"Tell mamma, no one else, where I have gone," she cried.

And, swinging about, she took the side of the knoll in a long sweep, shot down into a hollow, rose upon the far side, crossed the trail that the four men had made, seemed to Mr. Dart's staring eyes to be balancing a moment upon a line where snow and sky met and then was gone from him, dropping out of sight into the wilderness of snow.

"She's some game little kid," he moaned, shaking his head and making a slow retreat back to the house. "But with them cutthroats an hour ahead of her, she ain't got a show. Poor old Red."

But Wanda's heart was beating steadily now, her muscles were obeying the calm command of her will, and she was telling herself resolutely that she did have a chance. MacKelvey and Hume and the others would see no imperative need for a wild burst of speed; they would travel swiftly but they would not know that she was moving more swiftly behind them. Up and down hill they would go step by step while she, following the way she knew so well, the trails she had followed winter after winter, would find the long slopes down which she would shoot like a flash of light. It was more than possible that they would take over two hours in making the trip; she must make it in less than an hour.

"If I had only come home half an hour sooner," she cried as she fought her oblique way up a ridge she must top, "I could have laughed at them. God be with me and I'll laugh at them yet!"

She was going too fast; she came to the crest of the ridge panting, her heart beating wildly, her body shaking. She sought to relax her muscles as she took the long racing ride down upon the far side. She went more slowly as she climbed the next ridge. She was thinking coolly now, she saw the need both of speed and of a conservation of energy. She felt no fatigue from the trip of the forenoon; she had rested long at the cave with Wayne; and yet she knew that unless she saved her strength she would be unfit for the last burst of speed at the end.

She did not follow the track the four men had left. She knew these woods too well to lose a precious yard now. Where they had turned here and there to avoid thick clumps of firs the girl, looking far ahead, economised strength and shortened distances.

"I must get there first," she cried over and over again. "If these men will do the sort of thing Wayne says that they have done, if they will stop at nothing to gain their ends, what hope has he if they arrest him and charge him with Arthur's murder? There will be evidence, they will make evidence, and he will be in jail where he can not help himself."

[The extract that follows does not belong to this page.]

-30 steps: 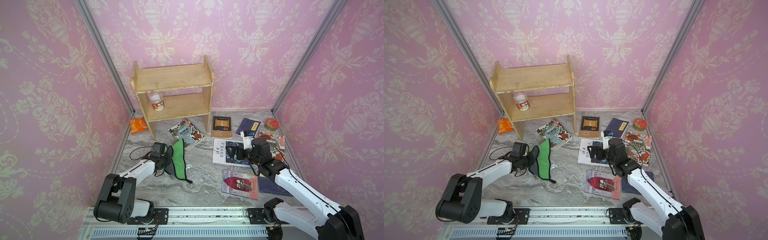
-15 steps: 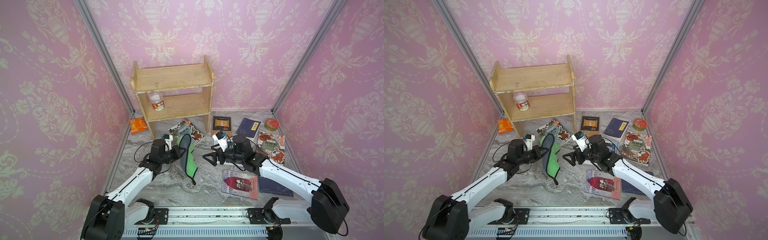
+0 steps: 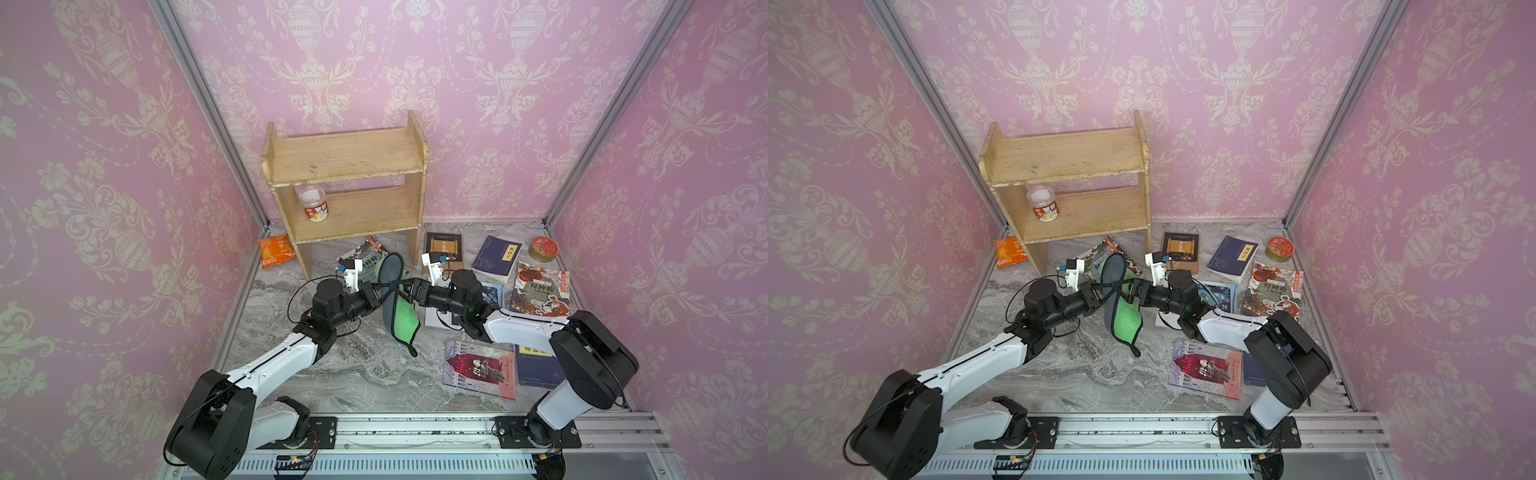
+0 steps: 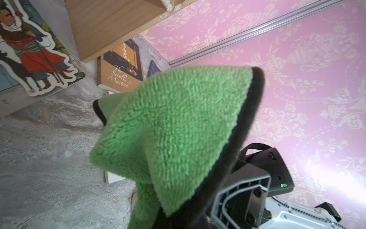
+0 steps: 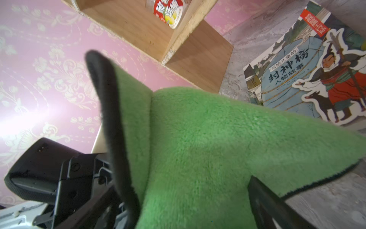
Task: Wipe the cover of the book
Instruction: Pick up the cleaning item at the center of the board.
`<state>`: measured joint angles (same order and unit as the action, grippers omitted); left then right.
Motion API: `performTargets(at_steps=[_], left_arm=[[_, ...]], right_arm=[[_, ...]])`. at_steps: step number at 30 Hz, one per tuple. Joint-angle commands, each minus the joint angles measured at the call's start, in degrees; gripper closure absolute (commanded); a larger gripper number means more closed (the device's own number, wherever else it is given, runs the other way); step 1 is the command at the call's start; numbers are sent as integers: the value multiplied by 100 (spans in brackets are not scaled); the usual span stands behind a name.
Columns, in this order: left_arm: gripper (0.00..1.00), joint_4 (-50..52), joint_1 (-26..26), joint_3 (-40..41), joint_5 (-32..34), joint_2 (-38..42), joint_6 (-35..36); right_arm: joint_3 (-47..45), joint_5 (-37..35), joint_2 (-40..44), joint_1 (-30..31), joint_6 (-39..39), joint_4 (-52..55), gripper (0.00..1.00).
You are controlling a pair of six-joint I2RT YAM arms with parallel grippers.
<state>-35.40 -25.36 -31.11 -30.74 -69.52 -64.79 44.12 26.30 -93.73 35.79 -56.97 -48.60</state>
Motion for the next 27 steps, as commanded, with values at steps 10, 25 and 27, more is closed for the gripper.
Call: performTargets(at_steps=[10,25,27], left_arm=[[100,-2395,-100,136,157,-584,-772],[95,-1600,-144,255,24,-485,-600],[93,-1602,-144,230,42,-514,-605]], right_arm=[[27,-414,-590,60,-2652,-1804,0],[537,357,-309,-328,-3215,-1819,15],[610,509,-243,-271,-3044,-1573,18]])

Once she heard a faint cracking sound under her feet and her heart stopped. If a ski had broken now— But it was only a dead brush, snow covered, and one of the lifeless twigs had snapped. She became more careful of the way, wary of being tricked by the blinding snow that appeared level when there were mounds and hollows that might have broken a ski had she been careless and unlucky. The sudden hideous fancy leaped out upon her that the breaking of a ski now might mean the death of a man, the only man in the world for her.

At last, from the crest of the highest ridge, the one from which each year she took her favourite ride down to the river, she caught sight of the little party that menaced Wayne Shandon's liberty. The men had been making better time than she had let herself believe they would; evidently MacKelvey wanted to get the thing over with, to get back to the Echo Creek that night. Beyond them, straight ahead, was the bridge.